Monte Carlo Simulations
Monte Carlo simulations are commonly used to model the behavior of stochastic (random) systems. This section of the user guide covers the basics of performing Monte Carlo simulations with Math Expressions.
Random Time Series
The daily movement of stock prices is often described as a "random walk". But what does that really mean, and how is this different than a random time series? The examples below will use Monte Carlo simulations to explore both "random walks" and random time series.
A useful first step in understanding the difference is to visualize daily stock returns, calculated as closing price minus opening price, as a time series.
The example below uses the search
function to return 1000 days of daily stock returns for the ticker CVX (Chevron).
The change_d
field, which is the change in price for the day, is then plotted as a time series.

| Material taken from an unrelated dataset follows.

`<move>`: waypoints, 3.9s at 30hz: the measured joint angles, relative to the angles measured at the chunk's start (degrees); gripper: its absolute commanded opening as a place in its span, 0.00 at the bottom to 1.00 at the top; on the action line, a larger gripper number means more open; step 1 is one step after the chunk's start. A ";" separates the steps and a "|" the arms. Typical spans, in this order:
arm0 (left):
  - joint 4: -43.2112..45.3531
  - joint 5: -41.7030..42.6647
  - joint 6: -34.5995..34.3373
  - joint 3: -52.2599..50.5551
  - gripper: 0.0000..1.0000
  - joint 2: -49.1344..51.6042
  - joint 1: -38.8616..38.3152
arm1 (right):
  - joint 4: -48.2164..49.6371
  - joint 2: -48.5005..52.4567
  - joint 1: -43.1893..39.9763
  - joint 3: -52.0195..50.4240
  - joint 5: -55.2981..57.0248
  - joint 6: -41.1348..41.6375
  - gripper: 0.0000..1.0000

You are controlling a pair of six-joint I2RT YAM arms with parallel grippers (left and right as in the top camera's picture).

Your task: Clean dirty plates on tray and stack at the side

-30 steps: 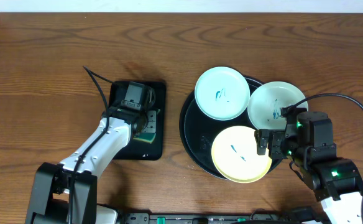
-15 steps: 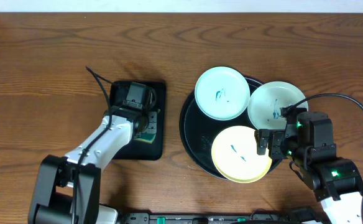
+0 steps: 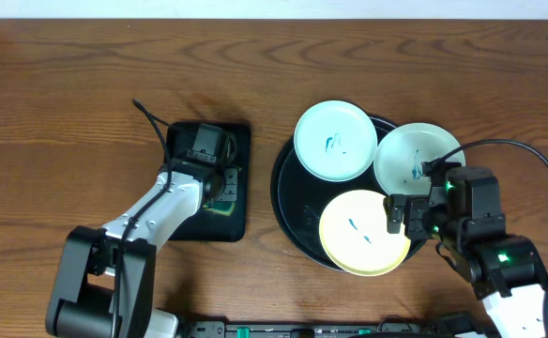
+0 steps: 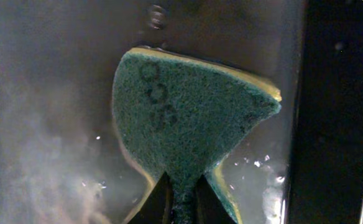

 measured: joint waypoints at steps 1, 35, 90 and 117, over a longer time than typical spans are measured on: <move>-0.44 0.00 -0.02 0.00 0.08 -0.37 0.00 | 0.00 0.55 0.00 0.00 0.02 0.00 0.99; -12.46 0.44 -0.35 -0.22 0.08 -9.81 0.00 | 7.52 32.02 0.00 0.00 0.07 -0.44 0.46; -6.75 0.44 -0.33 -0.09 0.07 -19.17 0.00 | 12.96 32.09 0.50 -4.66 -8.74 2.75 0.01; 3.48 50.95 0.79 -0.11 0.07 -18.62 30.69 | 13.16 32.09 0.50 -4.76 -8.74 2.75 0.01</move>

Notice that the time series of daily price changes moves randomly above and below zero. Some days the stock is up, some days its down, but there does not seem to be a noticeable pattern or any dependency between steps. This is a hint that this is a random time series.
Autocorrelation
Autocorrelation measures the degree to which a signal is correlated with itself. Autocorrelation can be used to determine if a vector contains a signal or if there is dependency between values in a time series. If there is no signal and no dependency between values in the time series then the time series is random.
It’s useful to plot the autocorrelation of the change_d
vector to confirm that it is indeed random.
In the example below the search results are set to a variable and then the change_d
field is vectorized and stored in variable b
.
Then the conv
(convolution) function is used to autocorrelate the change_d
vector.
Notice that the conv
function is simply "convolving" the change_d
vector
with a reversed copy of itself.
This is the technique for performing autocorrelation using convolution.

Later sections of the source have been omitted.